Disclosure statement

      The authors have no conflicts of interest to declare. We declare that there is no competing interest in the submission we have made. We declare that each author listed on the manuscript has seen and approved the submission of this version of the manuscript and takes full responsibility for the manuscript.

Funding sources

      We declare that none of the authors received any honorarium, grant, or other form of payment for this study.

Statement of ethics

      This research was conducted in compliance with the guidelines for human studies and ethically in accordance with the World Medical Association Declaration of Helsinki.

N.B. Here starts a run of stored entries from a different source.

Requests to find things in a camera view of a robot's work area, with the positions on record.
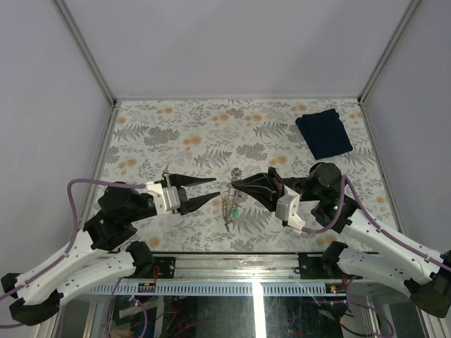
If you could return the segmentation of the large metal keyring disc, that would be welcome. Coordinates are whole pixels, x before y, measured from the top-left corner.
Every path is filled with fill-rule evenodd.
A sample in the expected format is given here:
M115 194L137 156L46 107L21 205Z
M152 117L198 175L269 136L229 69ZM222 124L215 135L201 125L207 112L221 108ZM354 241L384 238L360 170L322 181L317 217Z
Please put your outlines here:
M221 195L222 215L227 233L230 233L229 225L233 222L233 210L237 208L237 201L241 198L241 192L236 190L232 183L242 179L242 171L235 167L230 172L231 178L226 185L226 190Z

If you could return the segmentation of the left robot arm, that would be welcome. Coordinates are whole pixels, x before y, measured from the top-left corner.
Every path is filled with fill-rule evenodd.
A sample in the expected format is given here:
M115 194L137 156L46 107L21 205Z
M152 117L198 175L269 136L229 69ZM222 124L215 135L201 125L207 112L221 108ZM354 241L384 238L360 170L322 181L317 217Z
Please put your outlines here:
M56 315L72 299L110 280L155 277L154 256L145 242L131 238L134 223L160 215L186 215L219 196L219 192L188 197L186 189L209 183L209 178L165 174L155 182L126 184L79 178L67 185L70 205L77 183L104 186L99 211L85 223L73 214L70 240L44 262L26 273L1 278L2 299L9 306L13 328L35 326Z

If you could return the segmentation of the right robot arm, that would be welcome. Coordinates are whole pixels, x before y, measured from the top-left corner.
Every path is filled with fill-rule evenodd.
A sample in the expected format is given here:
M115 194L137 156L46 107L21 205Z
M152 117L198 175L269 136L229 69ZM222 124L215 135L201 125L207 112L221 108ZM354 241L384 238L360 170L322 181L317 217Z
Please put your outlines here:
M354 275L395 289L422 311L445 318L450 309L450 253L420 244L377 221L352 183L333 163L316 163L306 177L282 178L270 167L265 173L235 180L233 188L256 199L284 226L297 233L332 230L373 249L357 251L334 241L324 251L323 273L332 278Z

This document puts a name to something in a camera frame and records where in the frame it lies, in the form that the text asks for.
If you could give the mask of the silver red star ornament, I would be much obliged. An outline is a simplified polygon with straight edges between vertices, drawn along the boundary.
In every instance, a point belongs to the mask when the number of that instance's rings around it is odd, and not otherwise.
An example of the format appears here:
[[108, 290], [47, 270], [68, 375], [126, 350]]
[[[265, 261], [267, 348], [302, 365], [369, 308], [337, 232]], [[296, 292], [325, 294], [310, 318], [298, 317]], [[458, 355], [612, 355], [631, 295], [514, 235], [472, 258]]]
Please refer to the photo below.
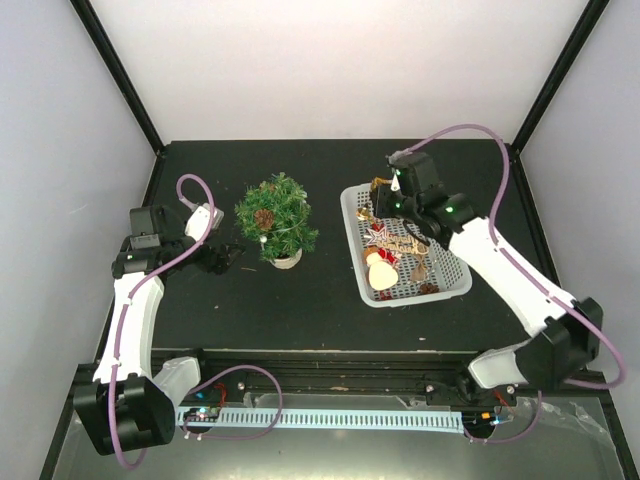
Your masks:
[[381, 227], [379, 230], [367, 228], [366, 233], [363, 235], [363, 239], [365, 240], [365, 243], [363, 244], [364, 248], [371, 246], [380, 247], [388, 240], [387, 228], [385, 226]]

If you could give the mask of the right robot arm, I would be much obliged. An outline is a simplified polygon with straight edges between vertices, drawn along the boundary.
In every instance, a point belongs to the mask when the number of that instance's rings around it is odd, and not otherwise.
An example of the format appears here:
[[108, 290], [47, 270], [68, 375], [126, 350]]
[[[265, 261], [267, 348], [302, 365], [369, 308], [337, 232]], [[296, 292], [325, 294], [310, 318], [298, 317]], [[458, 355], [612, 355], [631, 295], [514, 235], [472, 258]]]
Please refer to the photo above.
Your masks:
[[577, 301], [551, 282], [492, 230], [462, 194], [409, 196], [389, 184], [372, 188], [375, 217], [414, 224], [427, 238], [472, 268], [511, 308], [527, 340], [489, 349], [454, 379], [457, 396], [476, 403], [491, 389], [527, 384], [554, 390], [598, 351], [602, 310], [592, 299]]

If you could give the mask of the gold foil gift box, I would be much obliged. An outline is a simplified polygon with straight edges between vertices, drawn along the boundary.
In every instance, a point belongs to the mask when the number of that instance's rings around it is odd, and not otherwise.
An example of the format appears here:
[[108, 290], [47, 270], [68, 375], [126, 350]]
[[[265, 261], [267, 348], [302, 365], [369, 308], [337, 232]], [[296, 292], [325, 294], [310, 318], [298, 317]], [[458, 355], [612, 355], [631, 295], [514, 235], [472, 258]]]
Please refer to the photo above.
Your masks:
[[392, 181], [390, 179], [375, 177], [371, 182], [371, 189], [375, 190], [381, 185], [391, 185], [391, 184], [392, 184]]

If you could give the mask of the gold bell ornament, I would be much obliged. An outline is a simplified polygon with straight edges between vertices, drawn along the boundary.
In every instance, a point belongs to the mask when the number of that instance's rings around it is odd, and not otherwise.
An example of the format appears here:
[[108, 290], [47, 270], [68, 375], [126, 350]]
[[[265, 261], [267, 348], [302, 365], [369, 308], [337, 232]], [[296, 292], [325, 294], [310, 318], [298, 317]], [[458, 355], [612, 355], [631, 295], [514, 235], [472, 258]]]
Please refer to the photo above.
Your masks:
[[373, 215], [369, 212], [369, 210], [365, 207], [359, 208], [356, 212], [356, 217], [359, 221], [373, 221]]

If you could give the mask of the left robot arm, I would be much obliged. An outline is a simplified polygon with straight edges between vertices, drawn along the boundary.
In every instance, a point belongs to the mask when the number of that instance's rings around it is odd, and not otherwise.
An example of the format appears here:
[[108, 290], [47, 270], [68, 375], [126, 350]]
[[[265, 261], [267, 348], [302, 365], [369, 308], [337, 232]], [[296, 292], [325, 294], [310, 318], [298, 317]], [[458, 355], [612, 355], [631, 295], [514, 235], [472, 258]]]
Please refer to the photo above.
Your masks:
[[245, 251], [237, 243], [197, 246], [183, 236], [168, 242], [158, 235], [129, 236], [112, 264], [114, 308], [103, 357], [90, 384], [79, 387], [74, 409], [101, 455], [165, 445], [174, 436], [177, 407], [187, 394], [207, 397], [213, 372], [191, 356], [151, 368], [156, 314], [173, 271], [194, 264], [224, 274]]

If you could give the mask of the white ball string lights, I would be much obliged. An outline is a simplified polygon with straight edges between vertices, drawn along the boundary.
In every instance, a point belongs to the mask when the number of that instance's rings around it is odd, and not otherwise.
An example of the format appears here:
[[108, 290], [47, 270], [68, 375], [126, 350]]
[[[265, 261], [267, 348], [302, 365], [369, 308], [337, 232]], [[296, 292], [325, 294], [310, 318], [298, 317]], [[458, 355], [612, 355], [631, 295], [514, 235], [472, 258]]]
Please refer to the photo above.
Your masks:
[[260, 244], [273, 244], [282, 252], [287, 248], [299, 248], [309, 230], [307, 221], [311, 209], [306, 201], [306, 193], [274, 194], [269, 198], [265, 197], [263, 204], [260, 209], [273, 211], [275, 222], [269, 231], [260, 230]]

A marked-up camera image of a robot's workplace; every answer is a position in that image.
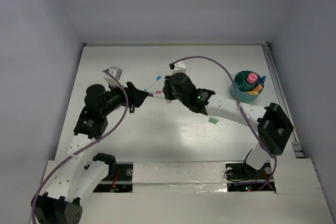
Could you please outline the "green cap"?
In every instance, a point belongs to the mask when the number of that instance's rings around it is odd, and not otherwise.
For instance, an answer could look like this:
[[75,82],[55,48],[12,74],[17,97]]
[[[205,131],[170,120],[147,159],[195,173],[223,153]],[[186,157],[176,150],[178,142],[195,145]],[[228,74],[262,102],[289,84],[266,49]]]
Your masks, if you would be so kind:
[[217,124],[218,121],[219,121],[219,119],[217,119],[217,118],[211,116],[211,117],[209,117],[208,121],[209,121],[210,123]]

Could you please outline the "yellow orange cap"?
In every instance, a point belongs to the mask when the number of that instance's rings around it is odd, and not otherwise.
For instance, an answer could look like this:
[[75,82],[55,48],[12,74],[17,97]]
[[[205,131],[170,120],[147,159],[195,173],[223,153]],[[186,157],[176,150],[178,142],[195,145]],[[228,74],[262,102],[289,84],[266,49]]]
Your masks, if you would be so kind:
[[259,95],[258,91],[248,91],[247,92],[248,95]]

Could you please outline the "orange highlighter cap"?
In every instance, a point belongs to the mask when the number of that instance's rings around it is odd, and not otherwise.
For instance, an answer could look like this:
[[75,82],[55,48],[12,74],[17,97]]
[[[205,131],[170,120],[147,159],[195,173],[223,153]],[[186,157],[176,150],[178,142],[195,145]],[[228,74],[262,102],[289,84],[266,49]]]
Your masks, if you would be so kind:
[[254,91],[260,92],[263,88],[264,88],[264,86],[259,84],[257,87],[254,88]]

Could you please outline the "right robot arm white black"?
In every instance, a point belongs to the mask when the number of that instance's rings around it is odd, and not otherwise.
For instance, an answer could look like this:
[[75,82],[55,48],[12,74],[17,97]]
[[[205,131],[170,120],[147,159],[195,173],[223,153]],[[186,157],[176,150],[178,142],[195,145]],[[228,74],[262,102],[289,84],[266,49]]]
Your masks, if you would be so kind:
[[258,175],[266,161],[283,154],[293,132],[293,125],[280,105],[272,102],[263,107],[222,97],[212,90],[196,88],[182,72],[165,77],[163,93],[166,100],[179,100],[194,113],[249,127],[258,144],[241,166],[248,178]]

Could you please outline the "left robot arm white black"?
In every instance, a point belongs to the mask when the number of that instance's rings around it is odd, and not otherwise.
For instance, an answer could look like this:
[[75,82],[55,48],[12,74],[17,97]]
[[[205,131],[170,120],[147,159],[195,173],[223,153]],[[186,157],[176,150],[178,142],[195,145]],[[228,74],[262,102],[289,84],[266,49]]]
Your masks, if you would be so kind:
[[116,174],[116,159],[96,153],[95,147],[107,137],[108,115],[120,106],[138,108],[149,93],[127,82],[109,90],[100,84],[86,89],[83,107],[67,157],[46,177],[32,199],[33,223],[79,223],[82,204],[103,179]]

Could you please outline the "purple banded white marker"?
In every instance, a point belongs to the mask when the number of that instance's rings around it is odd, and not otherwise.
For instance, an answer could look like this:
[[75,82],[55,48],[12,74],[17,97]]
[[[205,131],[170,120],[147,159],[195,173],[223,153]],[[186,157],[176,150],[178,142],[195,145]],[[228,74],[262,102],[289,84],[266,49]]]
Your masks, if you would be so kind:
[[149,97],[157,98],[157,99],[162,99],[165,100],[165,96],[163,94],[149,94]]

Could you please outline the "pink capped white marker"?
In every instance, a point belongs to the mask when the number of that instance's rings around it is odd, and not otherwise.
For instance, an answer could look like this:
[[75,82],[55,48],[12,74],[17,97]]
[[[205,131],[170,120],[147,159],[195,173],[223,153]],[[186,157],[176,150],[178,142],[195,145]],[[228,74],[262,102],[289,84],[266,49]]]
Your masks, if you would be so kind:
[[158,90],[158,91],[149,91],[149,94],[162,94],[163,92]]

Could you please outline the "blue capped white marker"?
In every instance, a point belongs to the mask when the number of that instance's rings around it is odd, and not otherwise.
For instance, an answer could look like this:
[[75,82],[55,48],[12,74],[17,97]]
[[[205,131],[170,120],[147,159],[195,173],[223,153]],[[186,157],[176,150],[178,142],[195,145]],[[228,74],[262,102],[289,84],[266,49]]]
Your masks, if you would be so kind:
[[157,76],[150,84],[145,87],[145,91],[149,91],[152,86],[154,86],[162,77]]

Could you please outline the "teal round divided container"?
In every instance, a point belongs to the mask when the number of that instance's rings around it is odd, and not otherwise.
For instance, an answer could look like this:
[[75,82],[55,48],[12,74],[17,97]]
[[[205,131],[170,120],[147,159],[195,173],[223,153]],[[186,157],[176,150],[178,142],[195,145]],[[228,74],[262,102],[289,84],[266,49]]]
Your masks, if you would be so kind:
[[249,84],[246,82],[246,77],[253,71],[249,71],[249,70],[244,70],[241,71],[239,73],[237,73],[234,77],[234,83],[235,86],[237,88],[237,94],[238,94],[238,98],[240,100],[240,102],[253,102],[254,100],[256,100],[261,93],[263,92],[264,88],[259,92],[259,95],[248,95],[247,92],[248,91],[254,91],[254,88],[257,87],[259,85],[258,81],[259,79],[262,77],[260,75],[258,75],[258,80],[256,83],[254,84]]

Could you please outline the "silver foil tape strip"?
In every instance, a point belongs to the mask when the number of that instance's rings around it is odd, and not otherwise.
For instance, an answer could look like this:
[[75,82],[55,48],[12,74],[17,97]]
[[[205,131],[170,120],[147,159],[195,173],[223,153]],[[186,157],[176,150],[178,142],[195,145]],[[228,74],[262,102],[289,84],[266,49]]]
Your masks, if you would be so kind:
[[134,193],[225,193],[224,162],[136,162]]

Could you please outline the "pink cap in container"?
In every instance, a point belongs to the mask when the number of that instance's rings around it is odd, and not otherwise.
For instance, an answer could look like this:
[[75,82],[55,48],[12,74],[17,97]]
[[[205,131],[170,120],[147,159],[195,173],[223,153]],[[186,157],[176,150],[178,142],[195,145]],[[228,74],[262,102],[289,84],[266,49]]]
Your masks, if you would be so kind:
[[246,77],[246,82],[249,84],[254,84],[258,80],[258,75],[251,72],[247,77]]

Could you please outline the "blue marker in container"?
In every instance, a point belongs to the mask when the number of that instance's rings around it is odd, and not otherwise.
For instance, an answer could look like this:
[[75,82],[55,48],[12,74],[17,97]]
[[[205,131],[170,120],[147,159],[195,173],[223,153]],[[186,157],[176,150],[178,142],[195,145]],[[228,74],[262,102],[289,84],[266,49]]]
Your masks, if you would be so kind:
[[258,83],[260,84],[260,85],[264,85],[264,83],[265,83],[265,81],[266,81],[266,76],[262,76],[260,79],[259,79],[259,81],[258,81]]

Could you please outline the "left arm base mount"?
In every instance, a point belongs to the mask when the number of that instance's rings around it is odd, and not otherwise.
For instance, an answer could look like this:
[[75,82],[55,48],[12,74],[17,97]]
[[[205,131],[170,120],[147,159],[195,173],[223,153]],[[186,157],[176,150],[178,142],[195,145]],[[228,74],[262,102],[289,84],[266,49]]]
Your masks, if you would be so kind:
[[107,176],[95,187],[94,193],[131,193],[133,163],[118,163],[110,154],[98,153],[86,166],[88,170],[93,161],[101,161],[108,166]]

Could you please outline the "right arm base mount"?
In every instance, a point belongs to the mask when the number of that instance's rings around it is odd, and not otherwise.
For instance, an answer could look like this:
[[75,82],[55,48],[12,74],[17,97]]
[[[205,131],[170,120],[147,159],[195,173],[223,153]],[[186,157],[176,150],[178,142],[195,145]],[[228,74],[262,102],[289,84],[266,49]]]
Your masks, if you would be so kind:
[[223,177],[226,179],[228,192],[272,191],[276,192],[273,178],[274,169],[270,161],[266,161],[260,169],[254,169],[246,164],[247,157],[242,162],[226,163]]

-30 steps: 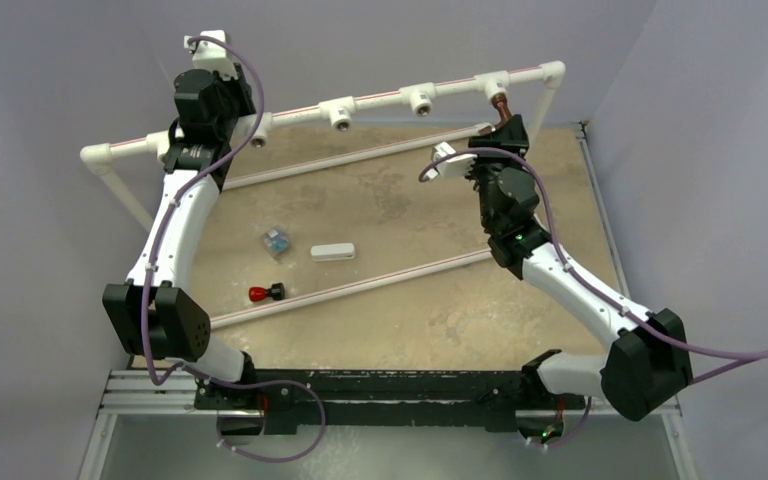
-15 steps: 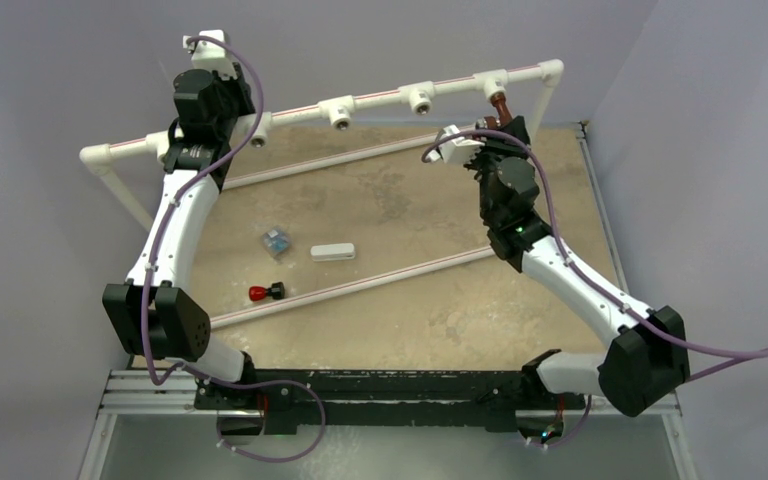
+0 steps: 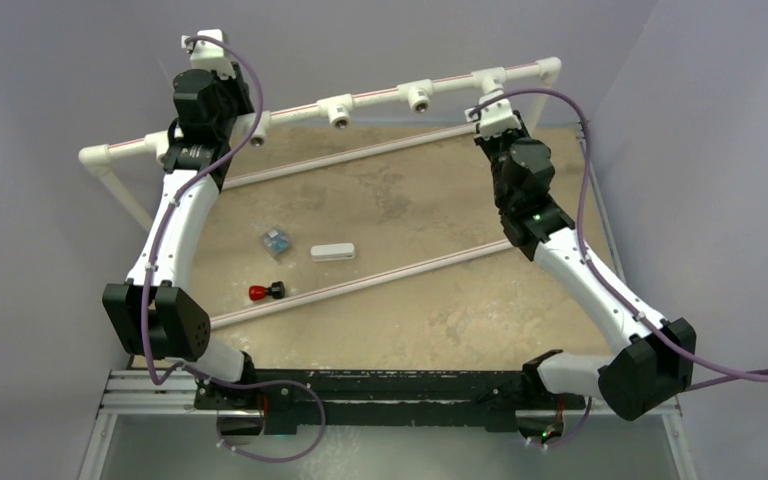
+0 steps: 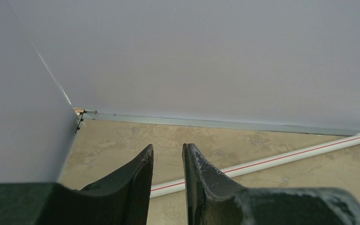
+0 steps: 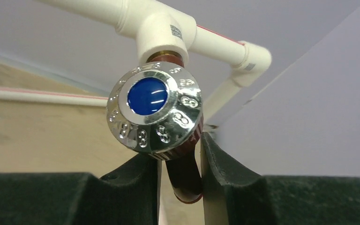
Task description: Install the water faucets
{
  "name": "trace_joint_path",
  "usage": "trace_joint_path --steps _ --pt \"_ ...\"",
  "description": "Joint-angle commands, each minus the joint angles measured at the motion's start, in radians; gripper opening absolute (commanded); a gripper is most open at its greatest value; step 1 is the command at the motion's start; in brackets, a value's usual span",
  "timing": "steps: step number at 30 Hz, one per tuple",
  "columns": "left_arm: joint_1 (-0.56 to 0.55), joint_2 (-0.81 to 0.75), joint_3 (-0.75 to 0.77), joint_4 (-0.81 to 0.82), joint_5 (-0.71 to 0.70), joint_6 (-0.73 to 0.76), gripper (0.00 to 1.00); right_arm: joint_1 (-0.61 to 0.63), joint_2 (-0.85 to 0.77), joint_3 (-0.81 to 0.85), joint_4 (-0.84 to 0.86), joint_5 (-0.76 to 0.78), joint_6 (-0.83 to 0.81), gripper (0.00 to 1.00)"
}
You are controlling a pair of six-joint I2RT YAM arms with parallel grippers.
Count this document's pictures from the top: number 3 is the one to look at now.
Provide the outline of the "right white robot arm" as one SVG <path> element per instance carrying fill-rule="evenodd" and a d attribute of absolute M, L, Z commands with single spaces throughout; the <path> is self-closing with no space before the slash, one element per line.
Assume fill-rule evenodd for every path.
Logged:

Written informed consent was obtained from the parents prior to any study-related procedures.

Author Contributions

      E.P. contributed to the design, methodology, investigation, supervision and writing of the study.

      M.D. contributed to the investigation, data curation, resources and writing of the study.

      M.D.M., D.D.P., M.C. contributed to conceptualization, formal analysis and editing of the study.

      F.R. contributed to the methodology, formal analysis, and review of the manuscript.